Cada povo possuí uma relação com a bicicleta. No Japão, a bicicleta encaixa perfeitamente na necessidade de curtos deslocamentos dos japoneses, principalmente pela limitação de espaço no país.

Ao invés de ciclovias, as bicicletas compartilham a calçada com os pedestres, as bikes também compartilham as ruas com os carros.

Em alguns pontos, existe sinalização, mas o pedal possuí valor equivalente perante os transportes coletivos e o carro.

Como turista e ciclista, alugar uma bike foi a solução perfeita no Japão. Havíamos percorrido diferentes pontos da cidade, caminhando e usando o trem de superfície. Curiosamente, conseguimos passar em todos esses pontos em poucas horas a bordo de uma bike.

A melhor vantagem da bike para o turista, é que ela encurta as distâncias, sem tirar a experiência do lugar. Digo, os cheiros, os detalhes, e, principalmente a possibilidade de parar, observar e curtir o visual.

A limitação de espaço citada acima, pode ser um problema para se levar uma bike dobrável para rodar o Japão. Os trens de alta velocidade e os metrôs não possuem um lugar para uma bagagem do tamanho de uma bike dobrável.

Tentei alugar bikes nas outras cidades as quais passei pelo Japão.
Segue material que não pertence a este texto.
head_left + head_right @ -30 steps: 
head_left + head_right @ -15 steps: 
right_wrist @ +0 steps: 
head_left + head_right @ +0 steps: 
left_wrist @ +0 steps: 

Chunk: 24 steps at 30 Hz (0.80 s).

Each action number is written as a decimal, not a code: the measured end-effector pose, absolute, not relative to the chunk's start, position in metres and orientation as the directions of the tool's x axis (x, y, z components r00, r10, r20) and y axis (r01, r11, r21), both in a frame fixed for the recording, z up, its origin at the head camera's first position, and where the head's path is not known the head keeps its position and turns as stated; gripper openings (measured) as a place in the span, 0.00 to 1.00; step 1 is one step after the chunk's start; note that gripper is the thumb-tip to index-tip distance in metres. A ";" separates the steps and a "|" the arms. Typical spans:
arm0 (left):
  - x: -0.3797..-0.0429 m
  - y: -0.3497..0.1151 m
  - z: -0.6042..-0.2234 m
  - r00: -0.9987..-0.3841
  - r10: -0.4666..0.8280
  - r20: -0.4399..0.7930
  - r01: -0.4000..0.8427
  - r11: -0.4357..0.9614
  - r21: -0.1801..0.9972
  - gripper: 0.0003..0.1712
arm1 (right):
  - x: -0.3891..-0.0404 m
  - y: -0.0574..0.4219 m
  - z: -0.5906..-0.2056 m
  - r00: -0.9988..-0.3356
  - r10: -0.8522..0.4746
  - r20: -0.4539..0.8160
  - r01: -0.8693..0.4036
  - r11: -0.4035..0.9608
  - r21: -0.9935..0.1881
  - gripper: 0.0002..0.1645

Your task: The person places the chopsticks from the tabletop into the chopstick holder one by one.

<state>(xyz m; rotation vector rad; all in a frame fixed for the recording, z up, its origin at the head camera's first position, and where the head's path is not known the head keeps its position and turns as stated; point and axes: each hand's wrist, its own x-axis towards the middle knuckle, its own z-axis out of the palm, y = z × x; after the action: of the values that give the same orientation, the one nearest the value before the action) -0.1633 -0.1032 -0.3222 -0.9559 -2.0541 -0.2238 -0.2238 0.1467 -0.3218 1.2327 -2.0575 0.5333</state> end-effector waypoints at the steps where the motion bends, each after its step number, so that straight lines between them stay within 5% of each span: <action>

Em algumas delas o custo não compensou, em outras, simplesmente não encontrei. Gostaria muito de ter tido uma bike em cada um dos lugares que passei pelo Japão. A bordo dela sempre é possível passar por uma rua peculiar, cortar a cidade de uma forma que vai muito além do mero turismo.

Pedalar em Hiroshima foi animal! Visitamos o porto, a periferia da cidade, além de todos os pontos turísticos em poucas pedaladas. Ao viajar, leve sua bike ou tente alugar uma, pois a experiência será marcante.